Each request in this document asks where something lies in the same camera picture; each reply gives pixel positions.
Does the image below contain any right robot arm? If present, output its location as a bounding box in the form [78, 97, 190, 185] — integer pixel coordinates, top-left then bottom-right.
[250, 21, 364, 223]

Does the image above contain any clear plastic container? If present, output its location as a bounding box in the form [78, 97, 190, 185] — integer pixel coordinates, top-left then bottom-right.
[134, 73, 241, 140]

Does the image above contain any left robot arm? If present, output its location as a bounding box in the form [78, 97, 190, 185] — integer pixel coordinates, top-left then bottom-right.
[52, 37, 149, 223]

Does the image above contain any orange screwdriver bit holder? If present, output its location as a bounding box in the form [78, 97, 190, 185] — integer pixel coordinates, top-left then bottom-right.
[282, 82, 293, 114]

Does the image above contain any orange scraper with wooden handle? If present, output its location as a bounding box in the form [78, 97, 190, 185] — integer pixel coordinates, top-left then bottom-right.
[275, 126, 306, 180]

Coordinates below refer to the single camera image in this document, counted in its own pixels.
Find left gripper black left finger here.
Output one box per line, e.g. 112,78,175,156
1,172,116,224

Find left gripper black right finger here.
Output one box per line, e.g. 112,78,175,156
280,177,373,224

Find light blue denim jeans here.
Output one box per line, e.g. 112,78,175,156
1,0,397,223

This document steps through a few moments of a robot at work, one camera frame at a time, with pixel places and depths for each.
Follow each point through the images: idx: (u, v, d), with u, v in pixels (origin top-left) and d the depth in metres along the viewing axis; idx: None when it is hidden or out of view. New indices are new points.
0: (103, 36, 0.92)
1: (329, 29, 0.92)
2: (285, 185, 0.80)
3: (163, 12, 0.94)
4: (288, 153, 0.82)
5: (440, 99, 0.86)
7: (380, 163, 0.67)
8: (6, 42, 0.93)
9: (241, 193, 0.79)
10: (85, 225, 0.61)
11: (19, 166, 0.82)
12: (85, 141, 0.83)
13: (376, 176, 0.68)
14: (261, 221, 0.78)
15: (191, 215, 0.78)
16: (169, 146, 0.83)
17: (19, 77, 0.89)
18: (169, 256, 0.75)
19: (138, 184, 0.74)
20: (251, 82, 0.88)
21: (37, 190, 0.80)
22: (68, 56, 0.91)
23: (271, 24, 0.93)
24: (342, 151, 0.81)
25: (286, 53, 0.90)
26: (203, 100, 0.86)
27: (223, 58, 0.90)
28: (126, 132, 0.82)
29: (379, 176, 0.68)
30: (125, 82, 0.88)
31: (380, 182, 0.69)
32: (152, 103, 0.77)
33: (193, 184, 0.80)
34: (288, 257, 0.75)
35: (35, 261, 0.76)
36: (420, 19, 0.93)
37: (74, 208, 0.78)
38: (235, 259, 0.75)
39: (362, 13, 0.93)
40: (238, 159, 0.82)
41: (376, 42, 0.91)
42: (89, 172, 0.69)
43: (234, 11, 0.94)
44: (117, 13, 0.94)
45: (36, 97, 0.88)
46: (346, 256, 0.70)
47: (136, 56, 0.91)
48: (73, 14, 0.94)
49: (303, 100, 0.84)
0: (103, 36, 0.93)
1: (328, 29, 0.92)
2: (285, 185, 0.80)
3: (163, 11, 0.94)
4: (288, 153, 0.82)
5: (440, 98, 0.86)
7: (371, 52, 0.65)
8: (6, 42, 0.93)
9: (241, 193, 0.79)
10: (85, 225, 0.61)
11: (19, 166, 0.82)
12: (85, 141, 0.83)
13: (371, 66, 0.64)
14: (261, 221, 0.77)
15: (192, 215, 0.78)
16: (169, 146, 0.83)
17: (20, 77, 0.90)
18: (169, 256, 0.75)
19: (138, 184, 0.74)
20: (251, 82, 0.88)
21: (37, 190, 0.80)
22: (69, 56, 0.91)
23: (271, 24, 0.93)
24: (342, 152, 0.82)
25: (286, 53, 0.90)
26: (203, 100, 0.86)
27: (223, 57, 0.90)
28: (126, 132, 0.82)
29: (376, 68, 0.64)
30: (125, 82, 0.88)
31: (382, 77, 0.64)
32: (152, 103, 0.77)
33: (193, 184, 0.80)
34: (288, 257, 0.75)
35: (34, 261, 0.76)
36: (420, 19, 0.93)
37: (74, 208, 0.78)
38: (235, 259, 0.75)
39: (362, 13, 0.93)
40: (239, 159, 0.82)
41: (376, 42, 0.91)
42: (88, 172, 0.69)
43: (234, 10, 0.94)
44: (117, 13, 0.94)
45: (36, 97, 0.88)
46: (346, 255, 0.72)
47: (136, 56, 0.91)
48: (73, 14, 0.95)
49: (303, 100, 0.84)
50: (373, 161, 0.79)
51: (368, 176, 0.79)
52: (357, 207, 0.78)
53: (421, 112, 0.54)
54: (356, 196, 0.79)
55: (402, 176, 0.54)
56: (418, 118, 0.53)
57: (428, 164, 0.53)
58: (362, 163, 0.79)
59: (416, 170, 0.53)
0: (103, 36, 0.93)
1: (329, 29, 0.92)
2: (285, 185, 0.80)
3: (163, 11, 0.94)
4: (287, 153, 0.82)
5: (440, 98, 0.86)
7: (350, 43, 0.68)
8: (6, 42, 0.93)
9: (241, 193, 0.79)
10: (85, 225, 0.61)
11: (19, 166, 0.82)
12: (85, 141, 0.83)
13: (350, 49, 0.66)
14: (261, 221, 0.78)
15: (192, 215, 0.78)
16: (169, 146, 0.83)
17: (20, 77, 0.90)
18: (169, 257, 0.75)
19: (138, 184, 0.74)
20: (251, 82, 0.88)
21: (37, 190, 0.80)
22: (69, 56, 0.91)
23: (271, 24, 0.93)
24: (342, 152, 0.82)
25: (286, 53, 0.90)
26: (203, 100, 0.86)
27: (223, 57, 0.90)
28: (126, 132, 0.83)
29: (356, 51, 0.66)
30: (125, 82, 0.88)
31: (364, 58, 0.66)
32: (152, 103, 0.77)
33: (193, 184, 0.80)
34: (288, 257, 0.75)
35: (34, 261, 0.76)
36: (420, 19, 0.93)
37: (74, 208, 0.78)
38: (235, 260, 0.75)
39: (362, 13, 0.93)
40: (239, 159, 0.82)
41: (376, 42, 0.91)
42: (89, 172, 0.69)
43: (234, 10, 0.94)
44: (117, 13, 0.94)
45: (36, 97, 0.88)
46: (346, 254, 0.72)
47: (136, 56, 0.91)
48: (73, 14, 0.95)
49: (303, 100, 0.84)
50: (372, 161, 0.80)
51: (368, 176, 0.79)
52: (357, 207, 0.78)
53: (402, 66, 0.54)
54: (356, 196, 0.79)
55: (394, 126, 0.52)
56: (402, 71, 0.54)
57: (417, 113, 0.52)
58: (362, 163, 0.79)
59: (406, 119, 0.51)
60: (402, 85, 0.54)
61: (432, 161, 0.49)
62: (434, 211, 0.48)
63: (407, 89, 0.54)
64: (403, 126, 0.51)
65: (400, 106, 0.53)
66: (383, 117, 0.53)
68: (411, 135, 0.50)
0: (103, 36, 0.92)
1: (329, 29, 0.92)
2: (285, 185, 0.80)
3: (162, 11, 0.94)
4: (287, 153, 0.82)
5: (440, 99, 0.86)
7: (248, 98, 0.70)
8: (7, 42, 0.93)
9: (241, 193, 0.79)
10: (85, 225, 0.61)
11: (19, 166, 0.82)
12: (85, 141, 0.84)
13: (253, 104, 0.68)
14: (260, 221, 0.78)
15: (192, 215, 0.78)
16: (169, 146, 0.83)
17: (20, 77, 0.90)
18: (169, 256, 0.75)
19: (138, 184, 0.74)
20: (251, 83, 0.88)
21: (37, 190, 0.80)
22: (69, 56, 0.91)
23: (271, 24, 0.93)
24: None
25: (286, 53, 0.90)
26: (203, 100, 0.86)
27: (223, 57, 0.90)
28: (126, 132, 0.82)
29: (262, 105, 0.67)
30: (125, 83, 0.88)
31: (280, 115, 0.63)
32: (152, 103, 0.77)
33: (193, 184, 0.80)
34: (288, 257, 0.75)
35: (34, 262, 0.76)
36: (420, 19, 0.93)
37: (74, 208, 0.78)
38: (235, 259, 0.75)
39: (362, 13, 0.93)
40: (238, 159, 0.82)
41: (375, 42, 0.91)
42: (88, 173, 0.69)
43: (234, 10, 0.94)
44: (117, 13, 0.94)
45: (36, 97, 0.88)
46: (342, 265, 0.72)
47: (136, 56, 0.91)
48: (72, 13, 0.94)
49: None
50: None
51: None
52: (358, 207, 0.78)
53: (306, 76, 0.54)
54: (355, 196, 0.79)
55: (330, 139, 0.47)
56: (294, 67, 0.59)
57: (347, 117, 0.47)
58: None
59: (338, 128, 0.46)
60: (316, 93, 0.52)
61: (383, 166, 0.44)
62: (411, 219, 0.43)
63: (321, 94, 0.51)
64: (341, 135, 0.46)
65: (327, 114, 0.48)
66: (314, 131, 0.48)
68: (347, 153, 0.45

Work item: For the word "pixels", count the lines of the listing that hold it, and reply with the count by itself.

Output of the exercise: 2